Tra i leader politici in circolazione, Carlo Calenda (Meloni a parte) è quello che desta maggiore curiosità. È in conflitto fisiologico con Renzi, ma ci ha fatto insieme un partito con buone prospettive. È all’opposizione, ma parla benissimo del presidente del consiglio, va a trovarlo e si trova in sintonia su parecchi temi importanti, a cominciare dalla riforma dell’abuso d’ufficio e del reddito di cittadinanza. Insomma, che vuole? Prendere - dice - il 20% dei voti alle elezioni europee tra un anno e mezzo.
Traguardo ambizioso e per ora poco realistico. Calenda piace alle élite, ma per fare il botto occorre la folla. Il leader di Azione punta allo smottamento di Forza Italia a destra e del Pd a sinistra. Gli interessati lo sanno e hanno reagito male alla sua visita a palazzo Chigi. In Forza Italia tra la corrente governativa e minoritaria ( Tajani) e quella antigovernativa (Ronzulli / Mulè) è guerra aperta. Le elezioni regionali di Lazio e Lombardia in febbraio saranno una prima verifica, insieme con l’onda lunga dei risentimenti provocati dalle elezioni politiche e dalla formazione del governo che non si è ancora fermata.

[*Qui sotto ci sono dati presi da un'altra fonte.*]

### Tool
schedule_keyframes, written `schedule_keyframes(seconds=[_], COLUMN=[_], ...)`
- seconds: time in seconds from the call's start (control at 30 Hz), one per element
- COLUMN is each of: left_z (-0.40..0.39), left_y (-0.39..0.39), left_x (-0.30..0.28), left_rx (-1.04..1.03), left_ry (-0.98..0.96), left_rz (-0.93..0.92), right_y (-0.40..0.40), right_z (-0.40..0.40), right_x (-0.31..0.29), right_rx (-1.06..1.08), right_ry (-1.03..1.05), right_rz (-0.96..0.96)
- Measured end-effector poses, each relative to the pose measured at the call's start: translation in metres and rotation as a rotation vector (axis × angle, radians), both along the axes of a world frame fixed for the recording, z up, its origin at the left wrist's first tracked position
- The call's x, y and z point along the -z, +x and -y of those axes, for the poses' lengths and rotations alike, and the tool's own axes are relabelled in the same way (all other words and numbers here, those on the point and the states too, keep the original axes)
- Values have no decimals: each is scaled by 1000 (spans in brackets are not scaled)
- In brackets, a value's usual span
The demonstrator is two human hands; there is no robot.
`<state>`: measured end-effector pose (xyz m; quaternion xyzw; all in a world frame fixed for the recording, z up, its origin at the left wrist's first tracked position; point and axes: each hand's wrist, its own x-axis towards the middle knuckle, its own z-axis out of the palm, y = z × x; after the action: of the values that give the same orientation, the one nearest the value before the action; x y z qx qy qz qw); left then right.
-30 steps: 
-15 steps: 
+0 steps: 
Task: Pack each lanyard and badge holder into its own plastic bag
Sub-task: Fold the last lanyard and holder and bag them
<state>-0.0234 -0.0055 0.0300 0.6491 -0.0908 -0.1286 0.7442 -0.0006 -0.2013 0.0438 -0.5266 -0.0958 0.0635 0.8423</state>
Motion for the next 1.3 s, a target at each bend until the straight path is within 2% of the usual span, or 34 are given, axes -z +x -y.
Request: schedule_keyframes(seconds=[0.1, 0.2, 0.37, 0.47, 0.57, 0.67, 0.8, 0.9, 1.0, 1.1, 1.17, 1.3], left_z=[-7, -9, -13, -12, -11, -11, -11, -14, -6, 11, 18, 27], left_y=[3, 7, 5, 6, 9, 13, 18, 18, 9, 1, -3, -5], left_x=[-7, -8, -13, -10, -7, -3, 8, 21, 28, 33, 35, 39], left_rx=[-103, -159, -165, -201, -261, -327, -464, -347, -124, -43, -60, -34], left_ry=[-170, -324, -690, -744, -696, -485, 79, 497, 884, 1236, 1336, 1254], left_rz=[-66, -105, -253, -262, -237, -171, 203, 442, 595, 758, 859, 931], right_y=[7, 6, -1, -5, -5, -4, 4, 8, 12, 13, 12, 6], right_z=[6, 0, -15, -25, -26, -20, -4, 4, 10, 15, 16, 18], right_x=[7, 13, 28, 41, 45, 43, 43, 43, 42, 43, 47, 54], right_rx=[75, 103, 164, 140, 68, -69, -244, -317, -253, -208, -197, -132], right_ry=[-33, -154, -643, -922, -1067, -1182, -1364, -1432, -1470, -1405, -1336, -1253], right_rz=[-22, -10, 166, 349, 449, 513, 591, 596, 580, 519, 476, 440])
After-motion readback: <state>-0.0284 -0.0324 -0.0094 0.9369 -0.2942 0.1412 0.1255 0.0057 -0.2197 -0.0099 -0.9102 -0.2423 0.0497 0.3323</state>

È troppo presto, insomma, per guardare lontano. Conte ha iniziato ieri sera a Scampia la sua campagna contro il governo per “arginare la disperazione” entro un un alveo democratico. Ma è troppo radicale perché anche il nuovo Pd possa collaborarci. Bonaccini non dirà subito da che parte sta. E Calenda dovrà rassegnarsi a stare ancora un po’ in riva al fiume. Tra gli infiniti problemi di Giorgia Meloni non c’è quello di una opposizione pericolosa.